What to produce: The lines below, beginning at the one that contains "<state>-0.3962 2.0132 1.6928" and ending at the last, are to be retyped exactly.

Information shown:

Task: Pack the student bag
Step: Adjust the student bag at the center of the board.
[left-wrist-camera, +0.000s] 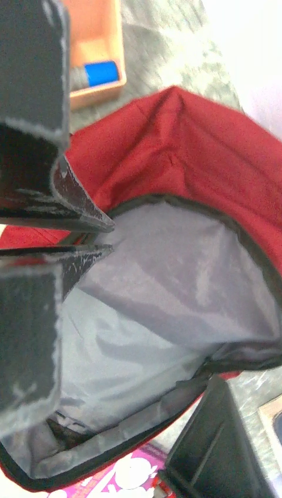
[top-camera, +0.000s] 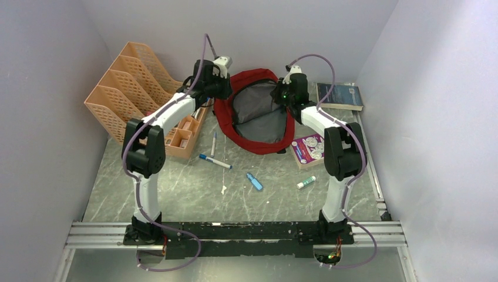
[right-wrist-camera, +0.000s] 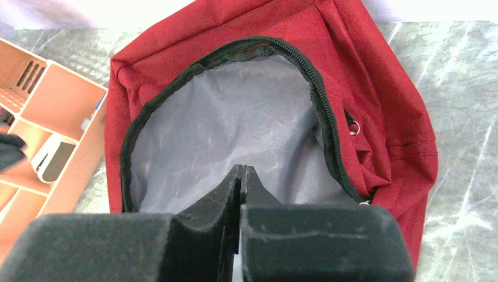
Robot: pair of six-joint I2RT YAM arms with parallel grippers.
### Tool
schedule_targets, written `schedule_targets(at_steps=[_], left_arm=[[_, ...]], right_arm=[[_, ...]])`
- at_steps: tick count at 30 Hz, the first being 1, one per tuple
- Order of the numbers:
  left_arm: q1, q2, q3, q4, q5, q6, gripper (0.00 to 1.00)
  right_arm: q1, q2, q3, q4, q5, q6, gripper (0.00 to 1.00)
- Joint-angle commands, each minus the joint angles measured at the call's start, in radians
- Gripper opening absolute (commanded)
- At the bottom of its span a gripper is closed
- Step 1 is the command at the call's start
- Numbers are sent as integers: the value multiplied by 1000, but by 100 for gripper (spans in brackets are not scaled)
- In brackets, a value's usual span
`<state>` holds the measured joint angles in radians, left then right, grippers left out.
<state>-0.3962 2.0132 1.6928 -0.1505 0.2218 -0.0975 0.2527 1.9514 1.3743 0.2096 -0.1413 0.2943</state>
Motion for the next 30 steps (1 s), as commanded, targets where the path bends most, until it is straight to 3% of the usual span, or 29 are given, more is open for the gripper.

Expected answer:
<state>-0.3962 2.0132 1.6928 -0.1505 0.2218 -0.0975 0.2527 1.9514 1.3743 0.2096 -0.1413 0.2943</state>
Motion for the next 30 steps (1 s), as commanded, targets where the path bends most, until it is straight to 3% of the usual span, or 29 are given, more is open for the gripper.

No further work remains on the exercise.